Not much that there's a record of: his favored medium was the theater, so I'd guess he stuck with the girl that brung him. He didn't go the tv-guest-star route, playing celebrity killers on COLUMBO and the like, but he did take a page out of William Shatner's book and recorded at least one wildly-inappropriate cover of a rock classic, Cream's "White Room". (If you've ever heard Shatner's show-stopping version of "Lucy in the Sky with Diamonds", you'll instantly realize the comedic potential. "White Room" is kinda like that.)

In fact the only other two movies I've seen him in were MAN ON A SWING, which he did after CABARET, playing a psychic assisting the police in a serial-murder case; and REMO WILLIAMS, in heavy make-up, playing Fred Ward's aged Korean mentor.
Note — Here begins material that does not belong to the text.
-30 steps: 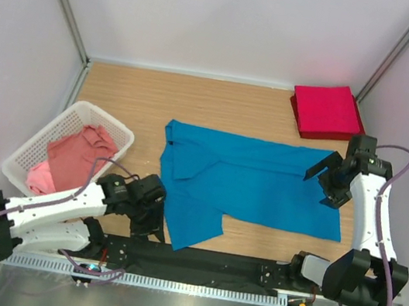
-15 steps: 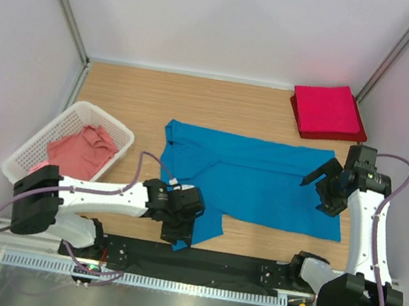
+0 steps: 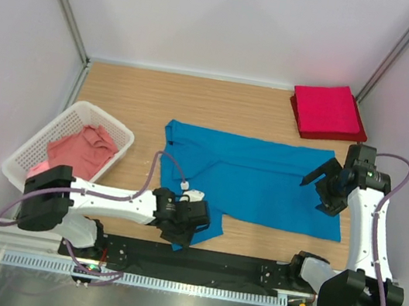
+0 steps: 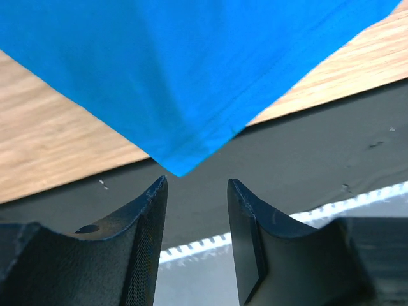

Beyond that, nada.


Walter Yannis

2005-01-24 07:01 | User Profile

[QUOTE=Petr][B][I] - "Interesting that he's the father of the actress who co-starreed opposite Patrick Swazie (sp?) in Dirty Dancing, the Jewish American Princess wish-fulfillment classic."[/I][/B]

Do you mean that to marry a handsome goy "from the other side of the tracks" is the wish-fulfillment of JAPs?

Petr[/QUOTE]

Absolutely.

Compare the handsome young Patrick to whatever Norman or Murray she's probably going to get stuck with, and the odds are pretty good she'll long for the forbidden fruit.


xmetalhead

2005-01-24 14:24 | User Profile

After reading this thread last week, I was able to get the Cabaret DVD from my local library. Had never seen the whole film, but I was looking forward to viewing it with great anticipation.

Besides the theme of the film, what really struck me is the quality of the film making itself. A real masterpiece by Fosse and excellent acting by the cast. I think real quality film making and film makers are rare things these days.

The tune that says it all is the one sung by the Nazi Youth, "Tomorrow Belongs To Me" (say that Wiemar Germany is not for Germans). As he sings on the stage in the beer garden, the whole crowd gets to it's feet and joins in the singing, except one old man who looks skeptically on them. When the Nazi Youth salutes the crowd, you realize that the horrors to come was more an extreme reaction to an very extreme degradation, pollution and dissolution of a 1000 year old culture by people who cared less about culture and race and only cared about money ("Money Makes The World Go Round") and sex ("Two Girls") and entertainment ("Cabaret").

Real eye-opening film. Definitely frightening parallels between Wiemar Germany and 2005 America.


Sertorius

2005-01-25 16:46 | User Profile

Walter,

Our mutual aqaintance "Paul Westerfield" of the defunct SFOF inspired me to rent this movie. It is well made and it filled me with total disgust save one scene. You have three guesses and the first two don't count.

You're correct. They [u]did[/u] shoot themselves in the feet with the country tavern scene. Leni Riefenstahl couldn't have done it any better. I have to admit that was the only part I liked and found quite uplifting. I don't think that was the director's intention. The rest of the film was dismal.